___ SUPPLIED MATERIAL

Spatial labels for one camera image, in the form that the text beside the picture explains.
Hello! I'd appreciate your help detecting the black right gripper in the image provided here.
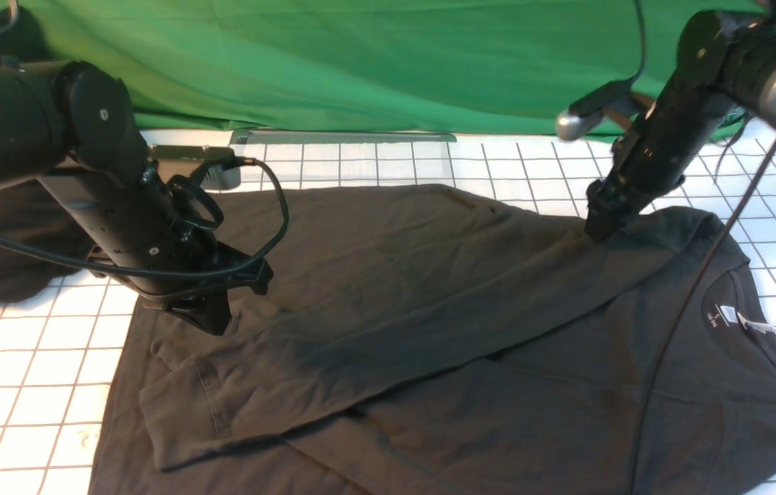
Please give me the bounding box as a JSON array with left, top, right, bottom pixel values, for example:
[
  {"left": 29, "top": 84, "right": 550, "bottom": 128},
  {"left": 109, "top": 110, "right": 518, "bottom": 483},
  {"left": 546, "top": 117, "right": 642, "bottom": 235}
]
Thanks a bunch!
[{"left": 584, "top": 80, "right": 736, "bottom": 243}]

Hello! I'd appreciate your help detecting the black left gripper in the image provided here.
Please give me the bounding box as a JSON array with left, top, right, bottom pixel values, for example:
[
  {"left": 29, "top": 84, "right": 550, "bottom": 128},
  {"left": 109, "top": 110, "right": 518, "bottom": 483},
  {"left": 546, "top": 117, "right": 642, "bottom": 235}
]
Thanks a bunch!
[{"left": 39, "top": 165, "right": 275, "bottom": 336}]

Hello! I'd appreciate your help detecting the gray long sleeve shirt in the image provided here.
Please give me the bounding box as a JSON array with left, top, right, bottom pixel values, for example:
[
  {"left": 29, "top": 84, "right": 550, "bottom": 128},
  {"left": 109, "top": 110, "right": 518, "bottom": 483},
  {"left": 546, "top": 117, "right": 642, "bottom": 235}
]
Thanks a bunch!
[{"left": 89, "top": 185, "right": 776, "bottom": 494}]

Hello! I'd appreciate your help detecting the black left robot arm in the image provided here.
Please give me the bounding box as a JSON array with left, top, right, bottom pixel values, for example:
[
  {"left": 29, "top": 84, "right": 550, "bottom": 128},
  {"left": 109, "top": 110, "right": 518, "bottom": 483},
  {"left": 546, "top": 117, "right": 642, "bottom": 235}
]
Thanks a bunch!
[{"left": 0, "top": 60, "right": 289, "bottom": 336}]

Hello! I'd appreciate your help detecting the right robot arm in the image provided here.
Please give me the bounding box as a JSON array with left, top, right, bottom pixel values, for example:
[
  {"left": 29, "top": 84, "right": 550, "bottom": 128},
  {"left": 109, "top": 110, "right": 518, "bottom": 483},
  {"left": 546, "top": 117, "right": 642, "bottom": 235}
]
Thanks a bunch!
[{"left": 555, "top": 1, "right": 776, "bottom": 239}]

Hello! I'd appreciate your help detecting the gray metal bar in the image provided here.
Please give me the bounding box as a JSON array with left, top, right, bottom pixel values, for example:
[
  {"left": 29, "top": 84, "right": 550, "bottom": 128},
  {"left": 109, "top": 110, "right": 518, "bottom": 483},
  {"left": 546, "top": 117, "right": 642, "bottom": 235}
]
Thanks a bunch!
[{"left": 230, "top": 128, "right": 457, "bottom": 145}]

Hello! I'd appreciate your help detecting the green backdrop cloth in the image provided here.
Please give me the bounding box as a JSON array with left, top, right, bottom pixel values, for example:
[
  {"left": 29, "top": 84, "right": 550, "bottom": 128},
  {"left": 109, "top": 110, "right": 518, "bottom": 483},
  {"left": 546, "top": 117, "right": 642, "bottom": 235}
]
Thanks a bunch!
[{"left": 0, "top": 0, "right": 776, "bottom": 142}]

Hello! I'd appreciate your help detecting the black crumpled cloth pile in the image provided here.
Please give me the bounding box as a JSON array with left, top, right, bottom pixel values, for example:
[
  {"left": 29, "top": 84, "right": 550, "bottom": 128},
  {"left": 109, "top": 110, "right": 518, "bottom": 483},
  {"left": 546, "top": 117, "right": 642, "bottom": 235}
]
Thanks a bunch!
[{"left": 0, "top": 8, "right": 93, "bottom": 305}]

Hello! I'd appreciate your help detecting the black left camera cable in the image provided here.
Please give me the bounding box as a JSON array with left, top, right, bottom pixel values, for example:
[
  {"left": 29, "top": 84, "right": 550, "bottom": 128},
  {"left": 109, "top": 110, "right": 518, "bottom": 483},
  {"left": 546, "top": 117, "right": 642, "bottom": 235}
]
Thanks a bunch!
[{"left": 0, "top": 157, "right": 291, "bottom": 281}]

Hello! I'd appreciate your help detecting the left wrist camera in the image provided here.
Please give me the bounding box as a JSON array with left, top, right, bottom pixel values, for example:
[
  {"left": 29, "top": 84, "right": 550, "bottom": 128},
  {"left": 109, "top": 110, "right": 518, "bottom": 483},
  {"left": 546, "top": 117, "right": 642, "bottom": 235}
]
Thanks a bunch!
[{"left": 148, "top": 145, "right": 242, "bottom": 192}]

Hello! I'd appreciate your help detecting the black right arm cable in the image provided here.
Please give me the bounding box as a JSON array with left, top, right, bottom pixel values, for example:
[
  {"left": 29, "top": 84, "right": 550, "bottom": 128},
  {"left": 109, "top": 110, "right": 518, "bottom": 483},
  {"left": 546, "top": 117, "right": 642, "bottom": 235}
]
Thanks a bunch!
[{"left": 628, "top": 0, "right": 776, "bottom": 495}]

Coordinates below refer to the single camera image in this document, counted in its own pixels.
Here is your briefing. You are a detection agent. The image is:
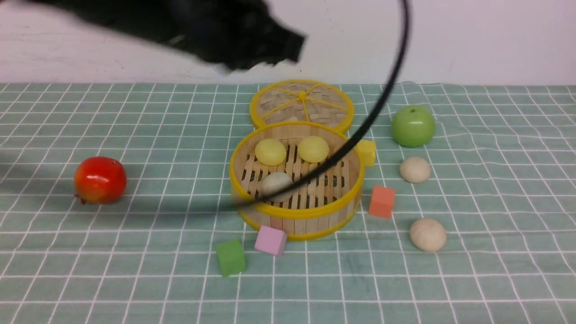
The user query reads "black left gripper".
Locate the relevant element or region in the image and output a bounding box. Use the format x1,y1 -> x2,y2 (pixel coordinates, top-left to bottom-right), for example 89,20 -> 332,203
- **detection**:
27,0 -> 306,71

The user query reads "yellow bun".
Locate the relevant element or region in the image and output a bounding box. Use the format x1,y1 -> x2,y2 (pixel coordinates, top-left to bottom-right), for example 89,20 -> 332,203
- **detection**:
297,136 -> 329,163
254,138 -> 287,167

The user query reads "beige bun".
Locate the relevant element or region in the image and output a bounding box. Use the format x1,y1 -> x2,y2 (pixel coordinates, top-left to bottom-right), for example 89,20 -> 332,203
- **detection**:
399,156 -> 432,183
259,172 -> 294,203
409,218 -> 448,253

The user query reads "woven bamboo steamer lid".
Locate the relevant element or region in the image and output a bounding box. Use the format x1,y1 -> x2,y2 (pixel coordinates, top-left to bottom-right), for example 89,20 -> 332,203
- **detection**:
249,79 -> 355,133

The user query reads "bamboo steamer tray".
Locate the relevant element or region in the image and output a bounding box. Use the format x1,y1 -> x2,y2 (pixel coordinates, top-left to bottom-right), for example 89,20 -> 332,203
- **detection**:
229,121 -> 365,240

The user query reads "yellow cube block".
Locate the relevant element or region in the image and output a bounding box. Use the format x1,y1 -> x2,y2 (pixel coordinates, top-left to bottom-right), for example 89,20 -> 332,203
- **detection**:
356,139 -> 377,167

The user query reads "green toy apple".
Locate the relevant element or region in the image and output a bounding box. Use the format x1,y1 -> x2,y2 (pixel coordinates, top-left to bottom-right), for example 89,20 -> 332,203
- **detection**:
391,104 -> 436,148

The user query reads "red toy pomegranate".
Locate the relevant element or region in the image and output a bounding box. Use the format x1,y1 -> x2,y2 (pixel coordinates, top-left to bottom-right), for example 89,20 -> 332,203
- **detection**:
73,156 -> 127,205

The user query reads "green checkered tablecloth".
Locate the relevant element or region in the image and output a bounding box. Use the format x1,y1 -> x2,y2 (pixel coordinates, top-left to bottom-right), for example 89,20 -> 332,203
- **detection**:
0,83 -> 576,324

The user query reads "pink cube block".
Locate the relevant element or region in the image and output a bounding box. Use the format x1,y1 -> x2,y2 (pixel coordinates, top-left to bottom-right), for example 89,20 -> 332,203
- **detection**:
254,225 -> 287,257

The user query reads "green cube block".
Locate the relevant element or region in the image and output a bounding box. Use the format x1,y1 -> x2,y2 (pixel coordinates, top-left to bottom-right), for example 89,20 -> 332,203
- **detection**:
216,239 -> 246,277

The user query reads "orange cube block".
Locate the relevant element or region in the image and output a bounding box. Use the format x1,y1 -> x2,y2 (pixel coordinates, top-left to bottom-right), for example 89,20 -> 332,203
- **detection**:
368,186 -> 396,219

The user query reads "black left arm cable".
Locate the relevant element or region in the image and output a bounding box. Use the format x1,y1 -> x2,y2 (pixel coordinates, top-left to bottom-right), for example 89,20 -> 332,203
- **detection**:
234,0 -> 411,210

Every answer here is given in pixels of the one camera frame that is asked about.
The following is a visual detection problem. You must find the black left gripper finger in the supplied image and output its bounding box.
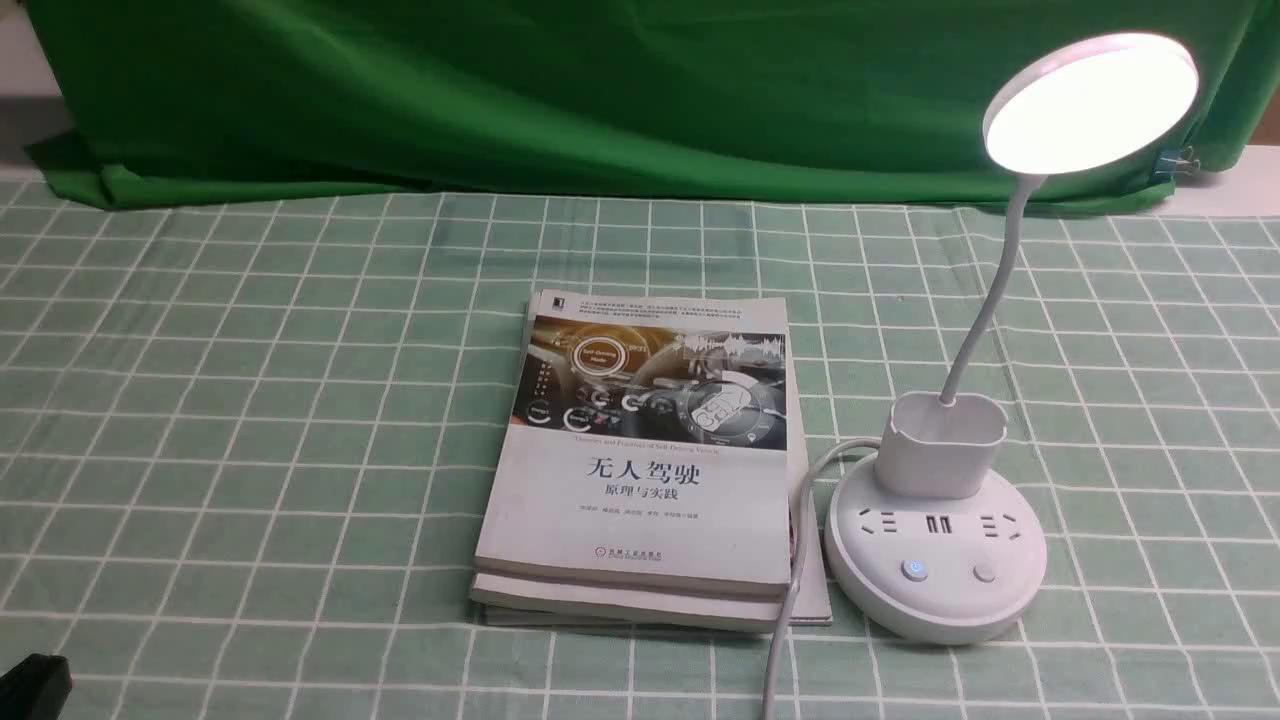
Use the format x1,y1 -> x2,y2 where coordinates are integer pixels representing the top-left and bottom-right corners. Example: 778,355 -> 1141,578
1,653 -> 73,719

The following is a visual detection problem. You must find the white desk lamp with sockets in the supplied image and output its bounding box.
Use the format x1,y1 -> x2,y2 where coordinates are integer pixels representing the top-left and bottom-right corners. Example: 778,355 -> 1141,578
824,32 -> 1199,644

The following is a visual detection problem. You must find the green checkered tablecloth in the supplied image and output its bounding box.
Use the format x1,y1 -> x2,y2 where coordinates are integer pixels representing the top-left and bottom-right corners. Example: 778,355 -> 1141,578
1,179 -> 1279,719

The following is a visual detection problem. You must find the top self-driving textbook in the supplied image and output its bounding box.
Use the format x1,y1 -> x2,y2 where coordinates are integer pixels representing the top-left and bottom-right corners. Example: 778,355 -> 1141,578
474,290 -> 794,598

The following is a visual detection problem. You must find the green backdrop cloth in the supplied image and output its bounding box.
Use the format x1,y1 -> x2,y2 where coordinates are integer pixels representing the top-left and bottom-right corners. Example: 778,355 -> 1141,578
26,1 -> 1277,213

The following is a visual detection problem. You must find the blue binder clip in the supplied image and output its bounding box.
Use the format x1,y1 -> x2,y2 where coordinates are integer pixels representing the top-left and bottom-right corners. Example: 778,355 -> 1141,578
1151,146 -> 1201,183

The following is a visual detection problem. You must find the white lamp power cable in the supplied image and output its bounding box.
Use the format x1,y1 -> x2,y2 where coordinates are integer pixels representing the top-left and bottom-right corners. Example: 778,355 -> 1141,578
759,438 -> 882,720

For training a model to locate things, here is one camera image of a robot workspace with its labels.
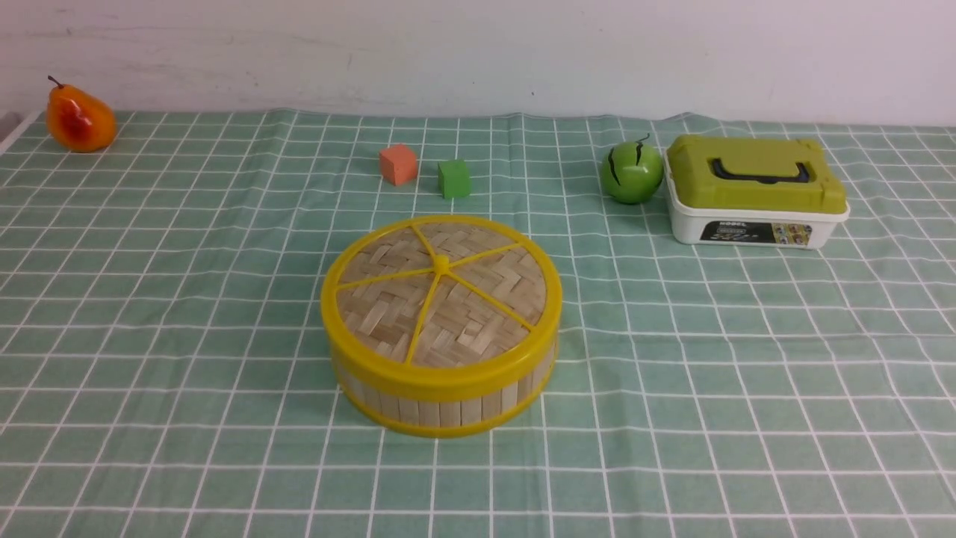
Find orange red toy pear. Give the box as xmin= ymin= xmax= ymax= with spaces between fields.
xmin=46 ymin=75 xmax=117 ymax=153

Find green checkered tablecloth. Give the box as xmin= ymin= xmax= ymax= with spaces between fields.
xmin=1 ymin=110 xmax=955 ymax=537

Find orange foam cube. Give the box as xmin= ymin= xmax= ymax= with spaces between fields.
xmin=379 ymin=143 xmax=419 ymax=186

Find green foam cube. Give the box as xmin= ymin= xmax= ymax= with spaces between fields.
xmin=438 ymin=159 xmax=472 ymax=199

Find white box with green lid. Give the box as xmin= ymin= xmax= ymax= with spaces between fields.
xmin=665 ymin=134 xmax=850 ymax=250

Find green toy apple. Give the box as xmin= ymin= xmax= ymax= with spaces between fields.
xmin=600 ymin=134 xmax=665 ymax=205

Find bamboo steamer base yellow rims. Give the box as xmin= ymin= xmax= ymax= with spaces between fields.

______

_EXERCISE_
Write out the lines of the material above exactly, from its first line through the line that contains "Hello! I'd appreciate your help detecting the right", so that no picture appears in the copy.

_SOLUTION TO THIS PROBLEM_
Spatial labels for one camera image, in the form that the text beside the picture explains.
Hello! I'd appreciate your help detecting the black right gripper in the image provided here.
Please give me the bounding box as a JSON array with left, top, right, bottom pixel values, for example:
[
  {"left": 29, "top": 84, "right": 550, "bottom": 128},
  {"left": 109, "top": 110, "right": 518, "bottom": 483},
  {"left": 546, "top": 117, "right": 642, "bottom": 235}
]
Thanks a bunch!
[{"left": 584, "top": 80, "right": 736, "bottom": 243}]

Hello! I'd appreciate your help detecting the black left gripper in the image provided here.
Please give me the bounding box as a JSON array with left, top, right, bottom pixel values, for example:
[
  {"left": 29, "top": 84, "right": 550, "bottom": 128},
  {"left": 109, "top": 110, "right": 518, "bottom": 483},
  {"left": 546, "top": 117, "right": 642, "bottom": 235}
]
Thanks a bunch!
[{"left": 39, "top": 165, "right": 275, "bottom": 336}]

Hello! I'd appreciate your help detecting the gray long sleeve shirt in the image provided here.
Please give me the bounding box as a JSON array with left, top, right, bottom pixel values, for example:
[
  {"left": 29, "top": 84, "right": 550, "bottom": 128},
  {"left": 109, "top": 110, "right": 518, "bottom": 483},
  {"left": 546, "top": 117, "right": 642, "bottom": 235}
]
Thanks a bunch!
[{"left": 89, "top": 185, "right": 776, "bottom": 494}]

Hello! I'd appreciate your help detecting the black left robot arm in the image provided here.
Please give me the bounding box as a JSON array with left, top, right, bottom pixel values, for example:
[
  {"left": 29, "top": 84, "right": 550, "bottom": 128},
  {"left": 109, "top": 110, "right": 518, "bottom": 483},
  {"left": 546, "top": 117, "right": 642, "bottom": 235}
]
Thanks a bunch!
[{"left": 0, "top": 60, "right": 289, "bottom": 336}]

Hello! I'd appreciate your help detecting the right robot arm in the image provided here.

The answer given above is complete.